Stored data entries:
= Beginning of Section =

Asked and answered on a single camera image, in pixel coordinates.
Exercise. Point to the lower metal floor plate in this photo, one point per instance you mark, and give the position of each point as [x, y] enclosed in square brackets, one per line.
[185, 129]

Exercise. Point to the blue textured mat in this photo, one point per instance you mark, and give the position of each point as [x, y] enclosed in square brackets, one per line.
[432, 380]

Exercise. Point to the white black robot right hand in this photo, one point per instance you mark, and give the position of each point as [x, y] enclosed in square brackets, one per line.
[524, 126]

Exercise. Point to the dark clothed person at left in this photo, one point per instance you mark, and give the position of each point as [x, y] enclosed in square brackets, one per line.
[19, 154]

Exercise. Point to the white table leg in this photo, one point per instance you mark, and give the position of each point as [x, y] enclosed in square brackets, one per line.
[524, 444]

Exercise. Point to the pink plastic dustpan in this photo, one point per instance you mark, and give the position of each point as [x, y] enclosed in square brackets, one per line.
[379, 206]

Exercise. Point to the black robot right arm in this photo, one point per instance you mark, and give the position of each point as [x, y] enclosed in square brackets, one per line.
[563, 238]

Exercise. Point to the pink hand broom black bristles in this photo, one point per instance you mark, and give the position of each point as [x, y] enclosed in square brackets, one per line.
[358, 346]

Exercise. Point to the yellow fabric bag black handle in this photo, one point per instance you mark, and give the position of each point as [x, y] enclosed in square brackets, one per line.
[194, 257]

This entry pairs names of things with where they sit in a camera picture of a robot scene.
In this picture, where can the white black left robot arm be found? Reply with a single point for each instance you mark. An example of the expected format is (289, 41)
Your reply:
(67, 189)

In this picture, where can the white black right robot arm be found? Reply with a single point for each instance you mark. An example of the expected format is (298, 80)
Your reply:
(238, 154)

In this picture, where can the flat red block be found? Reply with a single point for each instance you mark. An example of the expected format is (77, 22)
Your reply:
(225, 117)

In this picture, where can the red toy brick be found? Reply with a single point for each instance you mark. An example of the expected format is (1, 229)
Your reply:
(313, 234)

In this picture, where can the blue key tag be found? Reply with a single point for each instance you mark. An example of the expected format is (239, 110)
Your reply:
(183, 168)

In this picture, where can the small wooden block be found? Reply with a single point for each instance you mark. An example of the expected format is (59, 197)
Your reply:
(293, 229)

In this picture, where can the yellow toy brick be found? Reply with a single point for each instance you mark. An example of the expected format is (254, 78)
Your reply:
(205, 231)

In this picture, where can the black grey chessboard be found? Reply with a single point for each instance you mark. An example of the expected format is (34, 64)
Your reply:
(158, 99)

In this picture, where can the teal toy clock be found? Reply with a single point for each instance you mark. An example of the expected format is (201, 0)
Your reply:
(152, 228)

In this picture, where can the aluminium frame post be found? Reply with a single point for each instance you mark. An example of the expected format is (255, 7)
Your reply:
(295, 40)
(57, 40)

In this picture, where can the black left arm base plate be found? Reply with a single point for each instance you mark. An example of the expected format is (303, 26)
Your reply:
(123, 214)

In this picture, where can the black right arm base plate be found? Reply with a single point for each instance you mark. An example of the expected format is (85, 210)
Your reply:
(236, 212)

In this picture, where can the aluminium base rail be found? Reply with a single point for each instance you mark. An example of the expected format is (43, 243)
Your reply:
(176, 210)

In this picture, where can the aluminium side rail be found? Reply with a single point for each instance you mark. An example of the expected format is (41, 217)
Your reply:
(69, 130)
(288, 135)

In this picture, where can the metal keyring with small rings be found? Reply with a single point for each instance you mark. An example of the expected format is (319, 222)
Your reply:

= End of Section =

Only the lines from the one that holds "In this picture, where can the teal" through the end of the records should appear in the answer, each restated exactly.

In this picture, where can the teal toy clock be found? Reply with a single point for each instance you mark. An example of the expected format is (201, 0)
Your reply:
(152, 228)

In this picture, where can the aluminium frame post be found? Reply with a single point for each instance you mark. An example of the expected format is (255, 7)
Your reply:
(295, 40)
(57, 40)

In this picture, where can the black left arm base plate be found? Reply with a single point for each instance you mark. An example of the expected format is (303, 26)
Your reply:
(123, 214)

In this picture, where can the black right arm base plate be found? Reply with a single point for each instance you mark. An example of the expected format is (85, 210)
Your reply:
(236, 212)

In this picture, where can the aluminium base rail be found? Reply with a single point for each instance you mark. An example of the expected format is (43, 243)
Your reply:
(176, 210)

In this picture, where can the aluminium side rail be found? Reply with a single point for each instance you mark. An example of the expected format is (41, 217)
Your reply:
(69, 130)
(288, 135)

In this picture, where can the metal keyring with small rings be found? Reply with a single point for each instance you mark. An example of the expected format is (319, 222)
Your reply:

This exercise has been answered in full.